How do I find the Florida Lemon Law? You have to first figure out that it is called the Motor Vehicle Warranty Enforcement Act. In the index of the Florida Statutes, look under the heading "Short Titles" for a list of the laws in Florida with official names. The "Motor Vehicle Warranty Enforcement Act" begins at Chapter 681.10 in the Florida Statutes. If you don't know whether a named law is state or federal, consult Shepard's Acts and Cases By Popular Names, Federal & State... [REF KF80.S5]. In this instance, the search was easier on the Internet than in standard sources because the unofficial name "Florida Lemon Law" appears in descriptions on some agency websites.

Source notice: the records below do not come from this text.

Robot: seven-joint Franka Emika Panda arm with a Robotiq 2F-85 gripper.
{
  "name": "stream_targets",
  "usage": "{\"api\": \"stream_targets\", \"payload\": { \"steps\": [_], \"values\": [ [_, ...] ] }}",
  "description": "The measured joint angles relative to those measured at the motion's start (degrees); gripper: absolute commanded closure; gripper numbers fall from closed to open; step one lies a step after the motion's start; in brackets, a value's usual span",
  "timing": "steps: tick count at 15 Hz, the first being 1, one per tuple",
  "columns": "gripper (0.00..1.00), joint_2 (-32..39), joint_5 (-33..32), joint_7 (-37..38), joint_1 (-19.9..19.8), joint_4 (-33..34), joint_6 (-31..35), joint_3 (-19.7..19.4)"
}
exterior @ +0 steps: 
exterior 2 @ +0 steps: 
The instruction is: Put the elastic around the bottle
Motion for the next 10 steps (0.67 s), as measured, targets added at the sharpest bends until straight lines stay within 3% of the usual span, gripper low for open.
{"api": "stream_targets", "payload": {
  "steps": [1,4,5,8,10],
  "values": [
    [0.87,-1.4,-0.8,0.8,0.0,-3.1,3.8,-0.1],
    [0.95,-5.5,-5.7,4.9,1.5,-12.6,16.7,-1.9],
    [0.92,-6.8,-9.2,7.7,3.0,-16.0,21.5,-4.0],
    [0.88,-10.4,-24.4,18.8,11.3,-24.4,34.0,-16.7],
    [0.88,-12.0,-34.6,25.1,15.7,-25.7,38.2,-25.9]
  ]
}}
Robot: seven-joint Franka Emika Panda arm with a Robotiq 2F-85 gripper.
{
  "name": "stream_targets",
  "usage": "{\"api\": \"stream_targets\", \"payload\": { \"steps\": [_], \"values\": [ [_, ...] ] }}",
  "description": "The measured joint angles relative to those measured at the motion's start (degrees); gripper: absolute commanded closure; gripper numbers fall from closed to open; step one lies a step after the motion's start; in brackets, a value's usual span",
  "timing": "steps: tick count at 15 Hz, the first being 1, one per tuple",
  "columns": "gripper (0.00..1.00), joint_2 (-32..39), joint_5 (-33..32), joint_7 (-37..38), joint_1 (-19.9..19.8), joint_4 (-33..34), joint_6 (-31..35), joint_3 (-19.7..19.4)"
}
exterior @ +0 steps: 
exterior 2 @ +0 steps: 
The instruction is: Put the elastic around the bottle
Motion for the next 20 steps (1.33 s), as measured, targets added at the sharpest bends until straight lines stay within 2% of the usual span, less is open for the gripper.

Where is the law that created Disney World? You've got to do a little research into the history of Walt Disney World before you'll have any hope of finding the law. You could read through some of the books about Disney World, such as Vinyl Leaves [GV1853.3.F62 W344 1992], but another possible source is the UCF Library's subscription to the Orlando Sentinel; conduct a customized search for Index Terms "disney and history" and then scan the headlines for likely articles, such as "Disney World Through the Years". The facts you need to find are the year 1967 and the official name of the area created: Reedy Creek Improvement District. Next, search the index of the 1967 Special Acts volumes of the Laws of Florida [FLA DOCS SS5:L3/] for "Reedy Creek". The 100-page law that gave Disney tremendous independence from Orange and Osceola Counties is Chapter 67-1965. NOTE: The Florida Legislature passes General Laws each year that usually end up codified in the Florida Statutes, but the Special Acts are not included in the Florida Statutes. Some information about the Reedy Creek Improvement District is available online.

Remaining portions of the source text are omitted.